▶ Problem to work on
Of the lines below, copy those that hold the word "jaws".

▶ Information shown
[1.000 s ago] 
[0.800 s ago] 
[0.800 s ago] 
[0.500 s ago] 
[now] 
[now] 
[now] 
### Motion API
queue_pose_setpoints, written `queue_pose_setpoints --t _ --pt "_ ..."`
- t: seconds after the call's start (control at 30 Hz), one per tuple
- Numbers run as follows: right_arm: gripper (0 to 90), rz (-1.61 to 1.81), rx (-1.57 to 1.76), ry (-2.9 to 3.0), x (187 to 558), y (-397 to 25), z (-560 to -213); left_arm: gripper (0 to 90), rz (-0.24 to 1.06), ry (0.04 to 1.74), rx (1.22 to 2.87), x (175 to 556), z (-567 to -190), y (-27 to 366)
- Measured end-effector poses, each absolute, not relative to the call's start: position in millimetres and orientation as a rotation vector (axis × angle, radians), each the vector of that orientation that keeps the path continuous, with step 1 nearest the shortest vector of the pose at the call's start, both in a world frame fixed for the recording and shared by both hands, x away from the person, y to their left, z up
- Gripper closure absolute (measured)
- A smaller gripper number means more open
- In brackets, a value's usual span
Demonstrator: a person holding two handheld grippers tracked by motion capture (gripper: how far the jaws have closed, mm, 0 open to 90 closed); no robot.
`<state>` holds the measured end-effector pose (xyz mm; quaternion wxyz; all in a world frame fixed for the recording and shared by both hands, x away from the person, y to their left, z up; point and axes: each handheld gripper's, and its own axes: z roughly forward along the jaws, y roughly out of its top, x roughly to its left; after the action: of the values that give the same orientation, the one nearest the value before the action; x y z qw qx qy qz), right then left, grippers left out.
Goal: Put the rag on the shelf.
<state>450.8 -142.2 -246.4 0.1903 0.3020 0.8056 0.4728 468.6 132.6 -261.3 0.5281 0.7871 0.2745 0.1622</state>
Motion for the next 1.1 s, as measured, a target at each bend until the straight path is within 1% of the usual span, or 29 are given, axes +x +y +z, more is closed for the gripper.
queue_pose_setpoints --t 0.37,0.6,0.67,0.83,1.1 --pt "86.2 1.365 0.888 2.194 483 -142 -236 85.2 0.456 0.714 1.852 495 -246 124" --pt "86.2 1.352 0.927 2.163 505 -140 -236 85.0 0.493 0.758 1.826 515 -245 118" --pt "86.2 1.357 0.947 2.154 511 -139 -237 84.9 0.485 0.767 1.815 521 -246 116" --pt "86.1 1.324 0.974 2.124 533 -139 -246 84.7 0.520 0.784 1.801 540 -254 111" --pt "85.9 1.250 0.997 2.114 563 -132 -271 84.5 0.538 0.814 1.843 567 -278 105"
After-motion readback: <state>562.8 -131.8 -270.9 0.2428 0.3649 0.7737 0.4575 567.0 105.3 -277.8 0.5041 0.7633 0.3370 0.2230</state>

▶ Answer space
Demonstrator: a person holding two handheld grippers tracked by motion capture (gripper: how far the jaws have closed, mm, 0 open to 90 closed); no robot.
`<state>` holds the measured end-effector pose (xyz mm; quaternion wxyz; all in a world frame fixed for the recording and shared by both hands, x away from the person, y to their left, z up; point and axes: each handheld gripper's, and its own axes: z roughly forward along the jaws, y roughly out of its top, x roughly to its left; after the action: of the values that give the same orientation, the one nearest the value before the action; x y z qw qx qy qz), right then left, grippers left out.

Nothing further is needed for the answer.